Start of Block

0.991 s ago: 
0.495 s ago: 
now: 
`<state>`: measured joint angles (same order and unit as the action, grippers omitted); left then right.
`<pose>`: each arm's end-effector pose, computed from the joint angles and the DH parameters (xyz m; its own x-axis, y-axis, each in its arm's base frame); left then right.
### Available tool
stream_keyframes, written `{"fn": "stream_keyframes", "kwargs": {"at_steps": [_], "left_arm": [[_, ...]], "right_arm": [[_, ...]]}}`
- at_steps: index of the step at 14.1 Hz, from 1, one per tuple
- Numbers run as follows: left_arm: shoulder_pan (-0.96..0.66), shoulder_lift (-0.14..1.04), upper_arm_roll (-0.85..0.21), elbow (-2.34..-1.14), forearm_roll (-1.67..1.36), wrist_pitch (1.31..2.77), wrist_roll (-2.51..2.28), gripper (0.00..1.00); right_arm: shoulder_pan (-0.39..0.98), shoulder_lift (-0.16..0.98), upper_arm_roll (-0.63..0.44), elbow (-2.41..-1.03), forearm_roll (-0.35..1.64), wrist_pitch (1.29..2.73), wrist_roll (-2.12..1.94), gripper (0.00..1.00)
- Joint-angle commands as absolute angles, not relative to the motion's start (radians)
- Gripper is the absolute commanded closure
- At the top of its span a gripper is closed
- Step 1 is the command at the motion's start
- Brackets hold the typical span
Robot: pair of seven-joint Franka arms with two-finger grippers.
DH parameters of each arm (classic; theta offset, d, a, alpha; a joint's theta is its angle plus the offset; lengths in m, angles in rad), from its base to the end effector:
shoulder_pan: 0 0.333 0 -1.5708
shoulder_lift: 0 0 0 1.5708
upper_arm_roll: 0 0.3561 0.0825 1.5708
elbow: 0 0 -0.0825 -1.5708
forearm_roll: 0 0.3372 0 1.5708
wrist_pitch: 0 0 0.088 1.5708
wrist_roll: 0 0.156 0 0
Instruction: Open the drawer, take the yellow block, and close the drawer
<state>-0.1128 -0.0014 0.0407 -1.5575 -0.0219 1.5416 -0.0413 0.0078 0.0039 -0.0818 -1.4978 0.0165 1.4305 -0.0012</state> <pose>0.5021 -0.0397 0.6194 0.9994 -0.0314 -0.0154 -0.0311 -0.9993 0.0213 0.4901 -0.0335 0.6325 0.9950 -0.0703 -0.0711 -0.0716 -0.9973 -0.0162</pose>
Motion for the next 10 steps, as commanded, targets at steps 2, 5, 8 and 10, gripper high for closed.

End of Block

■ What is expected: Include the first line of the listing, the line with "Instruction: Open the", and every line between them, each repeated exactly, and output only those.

■ Answer section:
0.991 s ago: 
0.495 s ago: 
now: 
`<state>`: measured joint angles (same order and unit as the action, grippers omitted); left then right.
`<pose>`: each arm's end-effector pose, computed from the joint angles and the DH parameters (xyz m; its own x-axis, y-axis, each in its arm's base frame); left then right.
### Available tool
stream_keyframes, written `{"fn": "stream_keyframes", "kwargs": {"at_steps": [_], "left_arm": [[_, ...]], "right_arm": [[_, ...]]}}`
- at_steps: index of the step at 14.1 Hz, from 1, one per tuple
- Numbers run as follows: left_arm: shoulder_pan (-0.96..0.66), shoulder_lift (-0.14..1.04), upper_arm_roll (-0.85..0.21), elbow (-2.34..-1.14), forearm_roll (-1.67..1.36), wrist_pitch (1.31..2.77), wrist_roll (-2.51..2.28), gripper (0.00..1.00); right_arm: shoulder_pan (-0.39..0.98), shoulder_lift (-0.16..0.98), upper_arm_roll (-0.63..0.44), elbow (-2.41..-1.03), forearm_roll (-0.35..1.64), wrist_pitch (1.29..2.73), wrist_roll (-2.12..1.94), gripper (0.00..1.00)
- Joint-angle commands as absolute angles, not relative to the motion's start (radians)
- Gripper is the absolute commanded closure
- At the top of its span a gripper is closed
- Step 1 is the command at the motion's start
- Brackets hold the typical span
Robot: pair of seven-joint Franka arms with two-finger grippers.
DH parameters of each arm (classic; theta offset, d, a, alpha; a joint's theta is its angle plus the offset; lengths in m, angles in rad), from its base to the end effector:
shoulder_pan: 0 0.333 0 -1.5708
shoulder_lift: 0 0 0 1.5708
upper_arm_roll: 0 0.3561 0.0825 1.5708
elbow: 0 0 -0.0825 -1.5708
forearm_roll: 0 0.3372 0 1.5708
wrist_pitch: 0 0 0.088 1.5708
wrist_roll: 0 0.156 0 0
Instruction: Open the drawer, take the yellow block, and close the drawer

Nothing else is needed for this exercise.